REVUE DE PRESSE – Alors que la sixième puissance économique européenne vient d’élire un nouveau président conservateur, les journaux analysent la nouvelle donne politique et ses incertitudes.
Ce qui va se jouer sur la scène politique polonaise ces prochains mois représente «bien plus qu’une confrontation politique intérieure», selon le Corriere della Serra. Pour le quotidien italien, après la victoire sur le fil du rasoir du candidat nationaliste Karol Nawrocki à la présidentielle polonaise, «c’est l’avenir de l’intégration européenne qui est en jeu». L’élection a donc été suivie de près par la presse internationale, intéressée par la situation politique de la principale économie d’Europe centrale. Tous les organes de presse ont noté la participation record de près de 72% à ce scrutin.
D’un point de vue purement politique, la BBC annonce «la prolongation d’un conflit entre les deux groupes qui dominent la scène polonaise depuis deux décennies», le parti national-populiste Droit et Justice (PiS) et le parti de centre-droit, Coalition civique. Pour le journal allemand Die Zeit, il fait en effet peu de doutes que Karol Nawrocki «continuera à utiliser le veto présidentiel, comme l’a fait son prédécesseur Andrzej Duda , pour bloquer les lois votées par le gouvernement du premier ministre Donald Tusk». Selon le média américain CNN, le résultat de ces élections présidentielles est d’ailleurs «le pire scénario pour Donald Tusk, qui a peiné ces derniers mois à mettre en œuvre son ambitieux programme». Le quotidien conservateur polonais Rzeczpospolita prédit une cohabitation «intense». Alors que Tusk et Nawrocki se sont lancé «les pires insultes», «trouveront-ils la sagesse de surmonter les traumatismes du passé ?», interroge encore le média.
«Deux visions sociétales aux antipodes»
Pour le quotidien suisse Le Temps, ce scrutin serré prouve que la Pologne «reste un pays extrêmement divisé, où se font face deux visions sociétales aux antipodes». Parmi les sujets susceptibles de faire face à un blocage : «l’avortement, les droits LGBT, l’immigration ou encore l’aide aux réfugiés ukrainiens». Alors que le projet politique précis du nouveau président, notamment sur le volet économique, reste flou, le journal juridique polonais Gazeta Prawna se demande s’il prendra en considération les «véritables défis auxquels sont confrontées nos finances publiques», tels que «l’ampleur de la dette, le vieillissement de la population ou le besoin d’investir dans la défense».
L’orientation de Nawrocki en matière de politique internationale sera particulièrement scrutée et fait déjà l’objet de quelques analyses.
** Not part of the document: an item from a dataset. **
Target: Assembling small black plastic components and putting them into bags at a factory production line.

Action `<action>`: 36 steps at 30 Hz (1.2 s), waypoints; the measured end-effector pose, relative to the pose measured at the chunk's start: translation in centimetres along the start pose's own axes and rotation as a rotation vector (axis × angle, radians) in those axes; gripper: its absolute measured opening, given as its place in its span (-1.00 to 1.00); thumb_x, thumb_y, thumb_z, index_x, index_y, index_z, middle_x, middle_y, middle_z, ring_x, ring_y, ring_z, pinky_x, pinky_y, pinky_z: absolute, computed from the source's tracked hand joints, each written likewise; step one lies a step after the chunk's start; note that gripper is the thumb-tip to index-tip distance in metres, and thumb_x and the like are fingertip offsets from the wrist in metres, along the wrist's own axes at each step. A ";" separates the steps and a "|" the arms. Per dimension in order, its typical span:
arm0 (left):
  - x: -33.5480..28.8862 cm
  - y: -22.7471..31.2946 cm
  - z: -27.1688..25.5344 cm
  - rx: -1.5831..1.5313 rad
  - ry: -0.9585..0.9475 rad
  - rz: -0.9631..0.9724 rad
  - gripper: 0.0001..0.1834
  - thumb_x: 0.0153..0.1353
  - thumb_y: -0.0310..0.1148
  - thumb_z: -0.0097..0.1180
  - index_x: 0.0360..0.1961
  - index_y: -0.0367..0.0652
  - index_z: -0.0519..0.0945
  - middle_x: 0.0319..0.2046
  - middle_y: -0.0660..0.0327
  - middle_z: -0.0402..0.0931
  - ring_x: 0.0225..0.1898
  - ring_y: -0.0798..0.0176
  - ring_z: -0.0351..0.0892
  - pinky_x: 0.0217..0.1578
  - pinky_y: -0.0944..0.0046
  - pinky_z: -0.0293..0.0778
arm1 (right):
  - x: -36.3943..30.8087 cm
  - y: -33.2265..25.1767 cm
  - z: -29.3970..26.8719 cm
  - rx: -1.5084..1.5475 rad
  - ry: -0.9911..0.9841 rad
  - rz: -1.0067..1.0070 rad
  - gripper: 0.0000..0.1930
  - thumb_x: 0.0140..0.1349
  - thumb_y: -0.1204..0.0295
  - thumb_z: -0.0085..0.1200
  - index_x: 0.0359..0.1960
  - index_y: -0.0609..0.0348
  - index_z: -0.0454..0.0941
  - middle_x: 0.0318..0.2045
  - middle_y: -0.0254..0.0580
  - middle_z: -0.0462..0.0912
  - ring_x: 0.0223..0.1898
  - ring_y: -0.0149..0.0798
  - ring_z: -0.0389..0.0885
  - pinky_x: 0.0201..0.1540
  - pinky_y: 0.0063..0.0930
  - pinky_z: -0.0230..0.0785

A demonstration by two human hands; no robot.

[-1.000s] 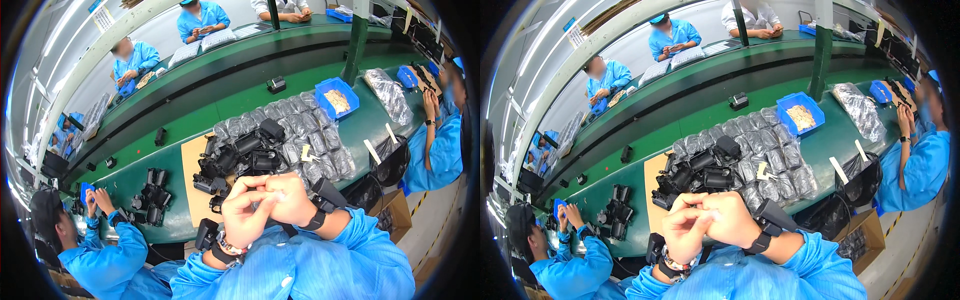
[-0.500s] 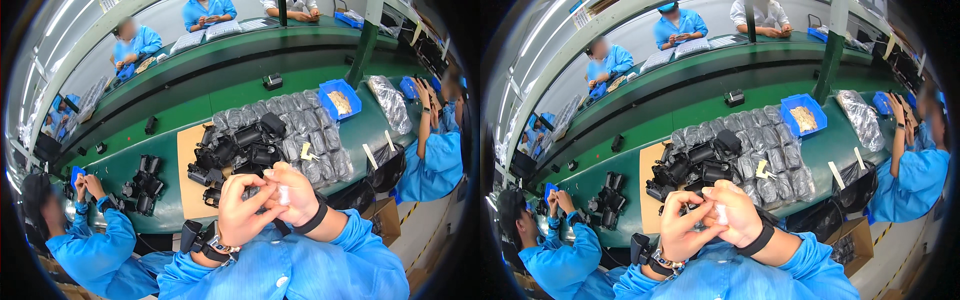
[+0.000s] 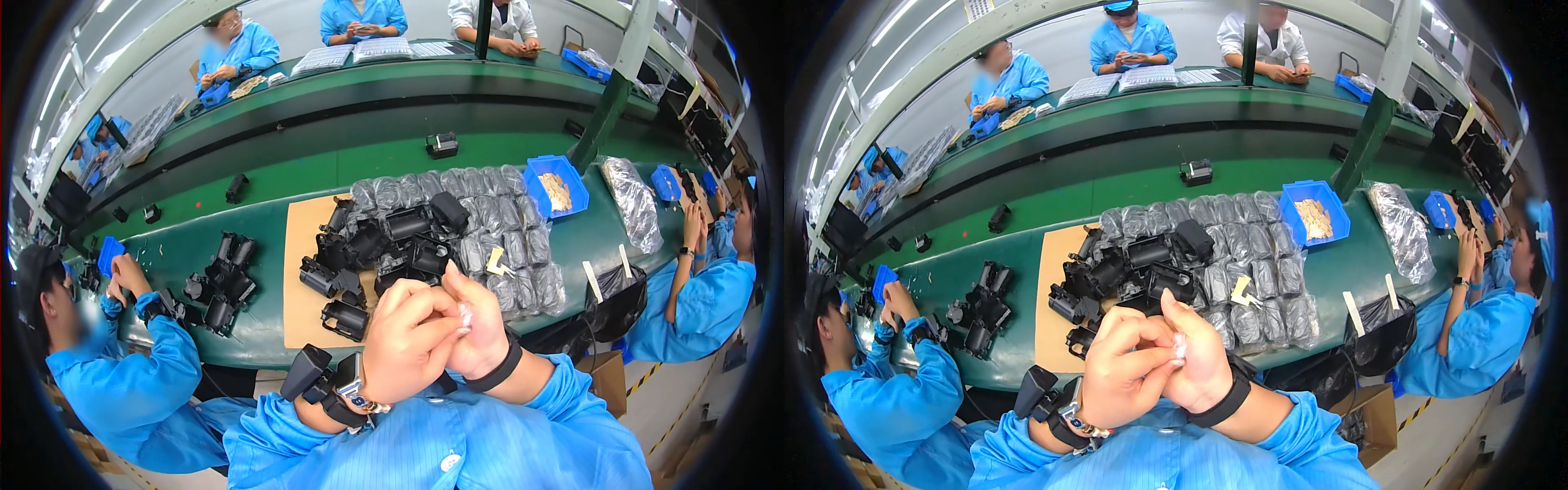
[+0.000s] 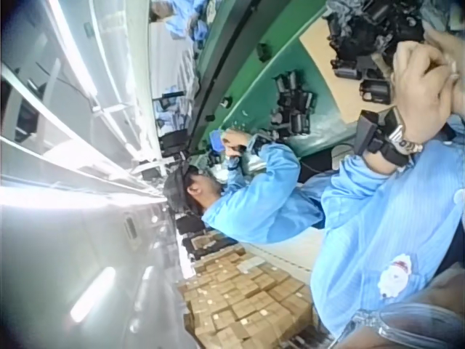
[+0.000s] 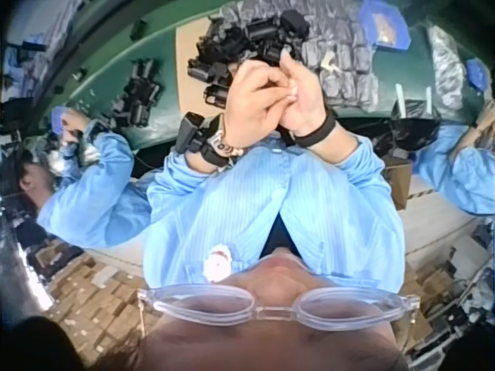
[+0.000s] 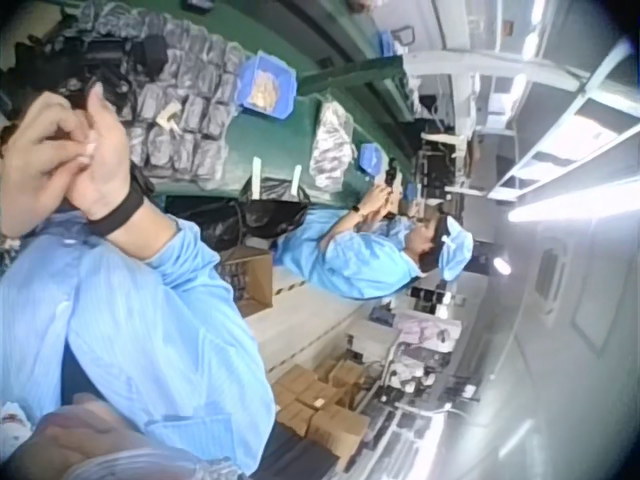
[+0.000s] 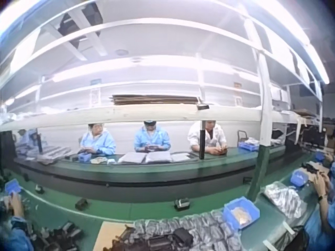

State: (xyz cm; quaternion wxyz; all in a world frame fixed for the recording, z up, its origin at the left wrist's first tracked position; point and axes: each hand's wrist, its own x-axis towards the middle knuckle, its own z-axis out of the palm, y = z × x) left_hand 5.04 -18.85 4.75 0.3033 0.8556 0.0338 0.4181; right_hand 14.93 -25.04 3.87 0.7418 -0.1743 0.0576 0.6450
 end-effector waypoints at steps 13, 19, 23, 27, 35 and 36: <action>-0.6 0.3 0.2 -0.087 0.085 0.046 -0.77 -0.26 -0.52 0.29 -0.46 -0.19 0.61 -0.34 0.25 0.49 -0.28 0.10 0.40 -0.27 0.17 0.32 | -1.6 0.2 1.0 -0.259 -0.142 -0.356 -0.60 0.24 0.50 -0.04 -0.72 -0.06 0.10 -0.75 -0.46 0.24 -0.73 -0.56 0.14 -0.70 -0.61 0.04; -1.2 -0.1 0.5 -0.083 0.124 0.073 -0.70 -0.23 -0.46 0.36 -0.38 -0.23 0.61 -0.29 0.19 0.50 -0.26 0.07 0.42 -0.27 0.21 0.40 | -1.6 0.1 1.0 -0.382 -0.075 -0.375 -0.64 0.25 0.51 -0.07 -0.67 -0.09 0.11 -0.74 -0.46 0.19 -0.74 -0.52 0.10 -0.73 -0.58 -0.03; -1.8 0.0 0.4 -0.208 0.274 -0.088 -0.62 -0.29 -0.41 0.42 -0.37 -0.25 0.60 -0.31 0.16 0.51 -0.25 0.06 0.46 -0.25 0.18 0.41 | -1.7 -1.0 0.0 -0.155 -0.221 -0.176 -0.64 0.27 0.49 -0.13 -0.65 -0.10 0.06 -0.74 -0.45 0.08 -0.76 -0.48 0.01 -0.74 -0.58 -0.11; -3.2 -1.1 0.1 -0.145 0.181 -0.068 -0.64 -0.29 -0.35 0.46 -0.43 -0.22 0.59 -0.38 0.14 0.53 -0.34 0.12 0.48 -0.32 0.19 0.42 | -0.9 -1.0 0.0 -0.200 -0.258 -0.399 -0.63 0.27 0.56 -0.16 -0.66 -0.06 0.04 -0.75 -0.44 0.09 -0.78 -0.47 -0.01 -0.74 -0.52 -0.14; -1.4 -0.7 -1.5 0.139 0.125 0.283 -0.70 -0.28 -0.45 0.19 -0.37 -0.17 0.60 -0.41 0.26 0.51 -0.40 0.23 0.50 -0.52 0.32 0.39 | -0.8 -0.2 0.4 -0.542 -0.222 -0.704 -0.62 0.22 0.65 -0.13 -0.68 0.01 0.04 -0.78 -0.40 0.17 -0.78 -0.49 0.09 -0.76 -0.55 -0.06; -0.8 -0.6 -2.1 0.167 0.042 0.393 -0.69 -0.28 -0.43 0.26 -0.36 -0.13 0.63 -0.40 0.26 0.54 -0.42 0.28 0.50 -0.53 0.38 0.36 | -0.9 0.0 0.5 -0.495 -0.160 -0.671 -0.63 0.22 0.64 -0.12 -0.68 0.01 0.06 -0.78 -0.41 0.18 -0.78 -0.50 0.10 -0.76 -0.57 -0.06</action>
Pour Die Zeit, il est évident que l’arrivée au pouvoir de ce personnage, qui a érigé Donald Trump en «modèle», signera un rapprochement entre la Pologne et les États-Unis. «En raison de la peur de son ennemi de longue date, la Russie, et du scepticisme envers son ancien ennemi de longue date, l’Allemagne, la Pologne dépend davantage des États-Unis pour sa sécurité que d’autres pays», poursuit le journal allemand. Un politologue du Tagespiegel annonce, pour sa part, l’avènement d’une version polonaise du «Maga» («Make America Great Again», NDLR).
Une position incertaine vis-à-vis de l’Ukraine
Alors que la Pologne faisait partie jusqu’à maintenant de la «coalition des volontaires» avec la France, l’Allemagne et le Royaume-Uni, affichant un soutien vigoureux à l’Ukraine, les cartes pourraient être rebattues. Selon le Kyiv Post, «les implications de cette élection sont claires» : «Nawrocki va s’engager à bloquer la candidature de l’Ukraine à l’OTAN pour gagner les faveurs des électeurs de la Confédération, ce parti nationaliste et libertarien.» La victoire du candidat est en effet, en grande partie, due à leurs reports de voix. Au-delà de l’adhésion à l’OTAN, deux questions restent en suspens : l’aide financière à l’Ukraine et accueil des réfugiés ukrainiens. De façon générale, le Kyiv Post estime «le spectre d’une attitude anti-Kiev en Europe de l’Est s’est accru».